◆ Task details ◆
Your task is to show every line in the listing below that includes "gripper".

--------------------------------------------------

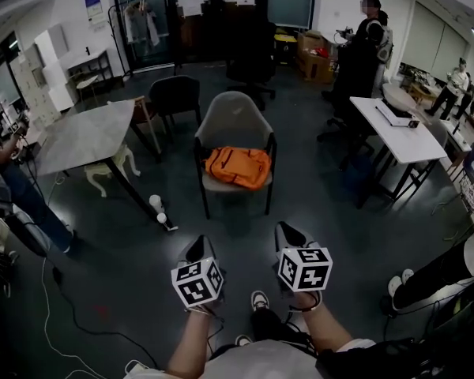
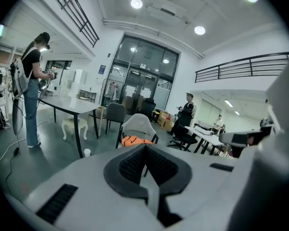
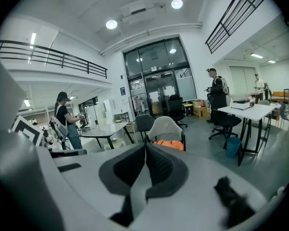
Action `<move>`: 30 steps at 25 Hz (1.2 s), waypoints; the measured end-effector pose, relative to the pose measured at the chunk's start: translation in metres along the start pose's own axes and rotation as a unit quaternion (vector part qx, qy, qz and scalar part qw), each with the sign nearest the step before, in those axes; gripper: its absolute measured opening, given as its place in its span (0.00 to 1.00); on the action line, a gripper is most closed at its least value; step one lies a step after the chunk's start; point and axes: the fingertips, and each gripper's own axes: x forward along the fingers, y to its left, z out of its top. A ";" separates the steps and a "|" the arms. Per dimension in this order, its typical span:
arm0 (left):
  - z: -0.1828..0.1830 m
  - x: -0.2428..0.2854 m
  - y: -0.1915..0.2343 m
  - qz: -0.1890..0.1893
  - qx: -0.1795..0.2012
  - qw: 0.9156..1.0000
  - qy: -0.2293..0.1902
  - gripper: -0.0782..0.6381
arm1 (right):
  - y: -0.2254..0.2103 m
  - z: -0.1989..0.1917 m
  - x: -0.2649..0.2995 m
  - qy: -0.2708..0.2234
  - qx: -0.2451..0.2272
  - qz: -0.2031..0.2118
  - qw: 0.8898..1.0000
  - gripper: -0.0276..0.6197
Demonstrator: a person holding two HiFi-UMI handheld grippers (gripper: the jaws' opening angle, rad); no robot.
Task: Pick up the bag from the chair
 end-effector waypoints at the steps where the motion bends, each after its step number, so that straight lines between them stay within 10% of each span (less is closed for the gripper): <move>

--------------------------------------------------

◆ Written response ◆
Action `<move>`: 30 steps at 25 Hz (1.2 s), waypoints; the measured end-effector pose, relative to the pose measured at the chunk's start: translation in metres along the start pose's own axes and rotation as a unit quaternion (vector part qx, qy, qz and scalar part qw), each with the sign nearest the step before, in those axes; gripper: its absolute measured opening, given as its place in its span (0.00 to 1.00); on the action line, a gripper is most closed at its least value; step one lies a step after the chunk's start; point and axes: the fingertips, and each gripper's own axes: x forward along the fingers, y to its left, z out of its top. A ";" separates the steps and a "|" the arms. Per dimension in this order, its typical span:
  - gripper: -0.0782..0.6381
  - gripper: -0.0276..0.6197
Demonstrator: a person holding two HiFi-UMI handheld grippers (gripper: the jaws' opening angle, rad); no robot.
 end-effector waypoints at the steps where the motion bends, each after its step number, so that straight lines between them stay within 10% of each span (less is closed for the gripper): <move>

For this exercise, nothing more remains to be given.